Using kotlin Inline functions to help secure against de/recompiling android appsโ€‹

When trying to attack an android application, attackers often try to circumvent some of the protections you've introduced into your app. For example, you might have a signature check added in order to prevent attackers from adding malware into your app and republishing it:

Safe to run - signature verification

They might also reverse your app to remove any root protection / detection you've added:

Safe to run - root detection

Or they might try to remove any other checks you have added, for example, checks to stop it running on an emulator:

Safe to run - emulator check

In order to make this harder, we can implement these checks using the inline keyword in kotlin. What makes it easy now? To understand how inlining functions can help, we should first look at how easy it is without inlining. If we take an application compiled with the 'Safe to run' reporting checks Safe to run

The standard approachโ€‹

Let's suppose we add this configuration

SafeToRun.init(
configure {
osDetectionCheck(banAvdEmulator()).error()
}
)

To our Application or in MainActivity. Then we run one check at launch (in MainActivity onCreate())

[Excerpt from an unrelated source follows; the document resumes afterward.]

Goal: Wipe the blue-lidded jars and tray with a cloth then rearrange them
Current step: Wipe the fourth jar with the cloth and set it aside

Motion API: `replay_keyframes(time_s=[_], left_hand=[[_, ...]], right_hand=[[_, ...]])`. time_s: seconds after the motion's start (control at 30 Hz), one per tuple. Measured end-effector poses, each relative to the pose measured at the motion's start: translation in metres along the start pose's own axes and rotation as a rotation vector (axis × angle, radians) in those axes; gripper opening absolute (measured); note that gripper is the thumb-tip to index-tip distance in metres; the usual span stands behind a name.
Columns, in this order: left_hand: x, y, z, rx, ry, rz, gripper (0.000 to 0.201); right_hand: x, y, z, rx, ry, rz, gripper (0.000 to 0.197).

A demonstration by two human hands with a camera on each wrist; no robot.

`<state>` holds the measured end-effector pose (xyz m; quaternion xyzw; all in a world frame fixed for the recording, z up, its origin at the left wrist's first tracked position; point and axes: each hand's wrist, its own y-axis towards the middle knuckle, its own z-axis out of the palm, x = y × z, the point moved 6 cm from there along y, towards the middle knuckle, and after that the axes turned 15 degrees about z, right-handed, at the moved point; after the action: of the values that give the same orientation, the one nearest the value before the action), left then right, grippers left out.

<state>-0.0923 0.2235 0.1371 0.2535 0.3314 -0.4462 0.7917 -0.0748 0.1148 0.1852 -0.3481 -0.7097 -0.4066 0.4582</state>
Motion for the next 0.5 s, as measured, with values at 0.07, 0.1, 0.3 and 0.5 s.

if (SafeToRun.isSafeToRun().anyFailures()) {
throw RuntimeException("Abc")
}

And we also add a button to do a check, let's say we have a button like this:

<Button android:id="@+id/runSensitiveAction"
android:text="Run sensitive action"
app:layout_constraintTop_toTopOf="parent"
app:layout_constraintStart_toStartOf="parent"
app:layout_constraintEnd_toEndOf="parent"
android:layout_width="match_parent"
android:layout_height="wrap_content"/>

And program it up like this:

binding.runSensitiveAction.setOnClickListener {
if (SafeToRun.isSafeToRun().anyFailures()) {
Toast.makeText(this, "Not safe to run", Toast.LENGTH_LONG).show()
} else {
Toast.makeText(this, "Performed sensitive action!!", Toast.LENGTH_LONG).show()
}
}

When you run the application on an emulator, it will throw an exception. So an attacker might try and take the emulator detection out - let's look at how this application decompiles. We might see something similar to this:

public final void invoke(SafeToRunConfiguration $this$configure) {
Intrinsics.checkNotNullParameter($this$configure,"$receiver");
$this$configure.error(OSDetectionCheckKt.osDetectionCheck(this.this$0,C01051.INSTANCE));
}

If we can identify this single line and remove it, then we'll be able to recompile having removed the root detection. Let's demonstrate. I'm using apk tool (full instructions on de/recompiling are a bit out of scope for this article but I'll add some of the steps for info):

apktool.sh d app-debug.apk

This gives me the files as smali. If I look for the line of code doing the config I'll see this:

check-cast v1, Lkotlin/jvm/functions/Function1;

invoke-static {v0, v1}, Lio/github/dllewellyn/safetorun/features/rootdetection/RootDetectionConfigKt;->rootDetection(Landroid/content/Context;Lkotlin/jvm/functions/Function1;)Lio/github/dllewellyn/safetorun/checks/SafeToRunCheck;

move-result-object v0

.line 94
invoke-virtual {p1, v0}, Lio/github/dllewellyn/safetorun/SafeToRunConfiguration;->error(Lio/github/dllewellyn/safetorun/checks/SafeToRunCheck;)V

if I remove the final line, it will not run .error() and basically remove the check. So let's do that and recompile:

apktool.sh b -f -d app-debug

Zipalign the result

./zipalign -v 4 app-debug.apk app-debug-aligned.apk

Then sign (password is android)

apksigner sign --ks ~/.android/debug.keystore output.apk

Then install adb install app-debug-aligned.apk and you'll see it runs.

Click the 'sensitive button' and the action is performed.

The issue This was a fairly straight forward set of steps to remove our check, because you've removed the configuration in a single place, every place that safe to run is called has now been removed. In order to make all of this harder, we'd ideally want to make it so that if we add two checks, it takes double the effort to remove them (and three checks triple.. etc etc).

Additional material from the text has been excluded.